Последовало молчание, и потом опять зазвучал возбужденный голос митрополита:

— Среди нас поднялись и полетели соловьи сладкозвучные, всесвятые архиереи нашей церкви, Петр, Алексей, Иона и другие славные митрополиты-чудотворцы. Улетели птицы священные к господу и нас оставили в сиротстве великом. И я теперь, жалкий, ничтожный, должен держать бразды, дрожат мои руки от слабости, но утешают меня твой посох и жезл, господи. «Утверди шаги мои на путях твоих, да не колеблются стопы мои. К тебе взываю я, ибо ты услышишь меня, боже; приклони ухо твое ко мне, услышь слова мои».[156]

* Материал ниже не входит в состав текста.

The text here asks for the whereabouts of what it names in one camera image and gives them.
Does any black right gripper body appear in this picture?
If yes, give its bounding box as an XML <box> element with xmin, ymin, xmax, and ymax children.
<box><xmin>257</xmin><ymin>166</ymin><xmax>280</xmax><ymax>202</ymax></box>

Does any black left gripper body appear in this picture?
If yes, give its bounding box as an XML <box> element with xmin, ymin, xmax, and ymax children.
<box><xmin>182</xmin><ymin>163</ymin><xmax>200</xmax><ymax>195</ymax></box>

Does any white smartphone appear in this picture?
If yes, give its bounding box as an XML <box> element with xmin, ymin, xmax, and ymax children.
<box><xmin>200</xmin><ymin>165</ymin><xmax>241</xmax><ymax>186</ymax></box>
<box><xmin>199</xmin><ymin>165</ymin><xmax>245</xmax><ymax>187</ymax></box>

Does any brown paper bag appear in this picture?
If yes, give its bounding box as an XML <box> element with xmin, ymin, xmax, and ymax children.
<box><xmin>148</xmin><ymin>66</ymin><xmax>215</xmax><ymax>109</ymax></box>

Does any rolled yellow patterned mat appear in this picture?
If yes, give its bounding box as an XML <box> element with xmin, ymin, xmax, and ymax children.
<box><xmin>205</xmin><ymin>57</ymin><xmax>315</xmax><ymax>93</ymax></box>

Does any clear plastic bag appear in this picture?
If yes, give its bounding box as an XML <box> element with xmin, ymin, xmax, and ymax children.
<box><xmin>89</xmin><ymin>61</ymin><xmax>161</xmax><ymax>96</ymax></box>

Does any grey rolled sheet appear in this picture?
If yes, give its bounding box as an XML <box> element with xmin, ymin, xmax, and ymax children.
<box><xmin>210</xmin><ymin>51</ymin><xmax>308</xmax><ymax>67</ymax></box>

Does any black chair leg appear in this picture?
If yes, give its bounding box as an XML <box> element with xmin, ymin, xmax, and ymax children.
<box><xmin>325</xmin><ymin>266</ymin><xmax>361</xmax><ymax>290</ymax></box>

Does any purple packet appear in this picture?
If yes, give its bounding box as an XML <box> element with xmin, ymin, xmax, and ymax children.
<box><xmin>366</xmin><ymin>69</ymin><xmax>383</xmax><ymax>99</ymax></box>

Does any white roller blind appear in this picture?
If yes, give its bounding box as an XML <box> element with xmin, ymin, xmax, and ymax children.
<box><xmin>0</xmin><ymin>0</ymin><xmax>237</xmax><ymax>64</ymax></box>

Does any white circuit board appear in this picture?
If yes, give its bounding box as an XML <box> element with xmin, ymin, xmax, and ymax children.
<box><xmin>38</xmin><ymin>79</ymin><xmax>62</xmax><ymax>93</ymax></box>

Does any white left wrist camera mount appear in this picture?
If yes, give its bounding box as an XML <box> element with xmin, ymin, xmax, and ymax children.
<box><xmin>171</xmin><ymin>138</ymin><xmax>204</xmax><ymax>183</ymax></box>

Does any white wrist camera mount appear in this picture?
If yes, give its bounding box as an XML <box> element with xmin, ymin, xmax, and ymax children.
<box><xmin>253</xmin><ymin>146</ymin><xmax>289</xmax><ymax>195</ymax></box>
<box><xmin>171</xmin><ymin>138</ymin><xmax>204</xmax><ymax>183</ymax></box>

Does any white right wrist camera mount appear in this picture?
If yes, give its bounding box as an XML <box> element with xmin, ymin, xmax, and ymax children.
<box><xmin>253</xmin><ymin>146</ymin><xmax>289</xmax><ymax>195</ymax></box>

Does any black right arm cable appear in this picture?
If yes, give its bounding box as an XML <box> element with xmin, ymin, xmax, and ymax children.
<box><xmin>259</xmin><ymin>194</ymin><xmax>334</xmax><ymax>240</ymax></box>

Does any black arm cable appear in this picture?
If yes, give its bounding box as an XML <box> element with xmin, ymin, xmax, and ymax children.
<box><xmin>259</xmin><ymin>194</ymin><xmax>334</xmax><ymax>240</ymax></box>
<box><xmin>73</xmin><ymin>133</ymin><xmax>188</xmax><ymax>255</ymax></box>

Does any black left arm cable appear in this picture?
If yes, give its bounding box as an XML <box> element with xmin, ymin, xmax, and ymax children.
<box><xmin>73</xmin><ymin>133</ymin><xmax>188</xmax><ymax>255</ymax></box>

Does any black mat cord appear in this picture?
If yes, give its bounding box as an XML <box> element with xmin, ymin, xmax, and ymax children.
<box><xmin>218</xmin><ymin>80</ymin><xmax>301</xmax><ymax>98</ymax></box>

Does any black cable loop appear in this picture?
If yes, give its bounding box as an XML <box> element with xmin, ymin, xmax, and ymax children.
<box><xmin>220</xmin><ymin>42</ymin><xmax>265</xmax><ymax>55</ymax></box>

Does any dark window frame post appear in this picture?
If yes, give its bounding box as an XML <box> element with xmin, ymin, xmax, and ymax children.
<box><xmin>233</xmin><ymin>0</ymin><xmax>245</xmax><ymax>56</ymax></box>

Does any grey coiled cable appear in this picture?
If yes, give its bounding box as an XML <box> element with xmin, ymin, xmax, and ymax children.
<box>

— Аминь! — осенили себя крестным знаменьем Иона и Топорков, словно скрестили обнаженные мечи.

— И я повторю слова патриарха Фотия,[157] — продолжал Даниил. — Одни меня поносят, а другие хвалят, но поношение меня не огорчает, похвала не радует. Поносимый и хвалимый, остаюсь я тем, кем был: верным, хотя и грешным рабом твоим, господи.